Kinston Railroad

Overview
- Parent company: Jaguar Transport Holdings
- Locale: Kinston, North Carolina
- Dates of operation: 2022–present
- Predecessor: Kinston and Snow Hill Railroad

Technical
- Track gauge: 4 ft 8+1⁄2 in (1,435 mm)
- Length: 5.7 mi (9.2 km)

Other
- Website: jag-transport.com/kinston-railroad/

= Kinston Railroad =

Short-line railroad in Kinston, North Carolina

The Kinston Railroad is a short-line railroad in Kinston, North Carolina. The railroad operates a 5.7 mi industrial spur from a junction with the Norfolk Southern Railway to the Global TransPark.

Until 2022, the line was operated by the Kinston and Snow Hill Railroad, a wholly owned subsidiary of Gulf and Ohio Railways. It was named for a railroad of the same name which operated the same route from 1903 to 1913. The railroad owns a single EMD SW900 locomotive, former Lancaster and Chester #90.

On June 16, 2022, the Surface Transportation Board approved the transfer of operations from the KSH to the KRR. This line, owned by the North Carolina Department of Transportation (NCDOT), connects the North Carolina Global TransPark with the North Carolina Railroad, another NCDOT-owned line.

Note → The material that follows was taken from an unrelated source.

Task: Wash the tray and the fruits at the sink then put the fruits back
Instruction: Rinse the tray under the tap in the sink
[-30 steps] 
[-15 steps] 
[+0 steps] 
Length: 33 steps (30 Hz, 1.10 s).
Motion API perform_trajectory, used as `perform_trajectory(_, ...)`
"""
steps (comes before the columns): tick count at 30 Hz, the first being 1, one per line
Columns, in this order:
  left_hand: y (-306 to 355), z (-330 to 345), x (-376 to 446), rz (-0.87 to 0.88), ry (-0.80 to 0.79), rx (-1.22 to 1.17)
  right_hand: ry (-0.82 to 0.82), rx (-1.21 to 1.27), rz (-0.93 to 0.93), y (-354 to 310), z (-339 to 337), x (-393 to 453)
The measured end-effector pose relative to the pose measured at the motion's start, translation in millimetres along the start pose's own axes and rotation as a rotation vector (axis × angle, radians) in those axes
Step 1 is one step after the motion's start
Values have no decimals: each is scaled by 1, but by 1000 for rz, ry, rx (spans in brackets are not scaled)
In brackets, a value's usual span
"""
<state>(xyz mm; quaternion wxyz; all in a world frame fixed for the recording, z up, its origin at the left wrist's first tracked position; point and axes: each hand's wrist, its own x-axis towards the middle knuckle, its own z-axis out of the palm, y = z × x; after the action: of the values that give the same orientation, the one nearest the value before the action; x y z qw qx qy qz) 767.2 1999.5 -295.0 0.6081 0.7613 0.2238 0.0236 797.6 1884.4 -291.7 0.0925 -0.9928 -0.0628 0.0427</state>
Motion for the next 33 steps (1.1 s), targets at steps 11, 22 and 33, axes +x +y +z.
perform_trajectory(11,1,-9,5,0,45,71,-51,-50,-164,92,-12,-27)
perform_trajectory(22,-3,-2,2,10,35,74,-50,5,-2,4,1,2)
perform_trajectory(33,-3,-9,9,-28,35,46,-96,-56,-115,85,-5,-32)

On August 1, 2022, the new Kinston Railroad, owned by Jaguar Transport Holdings, officially took over the line from the Gulf and Ohio. The SW900 remains on property.

==Other Jaguar railroads==

On November 5, 2020, Jaguar Transport Holdings acquired the Cimarron Valley Railroad, the Washington Eastern Railroad, the Texas and Eastern Railroad (including the Texas State Railroad tourist train), the Southwestern Railroad, and the Wyoming and Colorado Railroad (which does business as the Oregon Eastern Railroad). This acquisition also included The Western Railroad Builders, a railroad engineering, design, construction and maintenance firm.

Jaguar also operates the West Memphis Base Railroad.

On March 1, 2022, it acquired its seventh shortline, the Missouri Eastern Railroad. On May 2, Jaguar then acquired the Charlotte Western Railroad.

On August 27, 2025, it also acquired the Columbia Basin Railroad and Central Washington Railroad.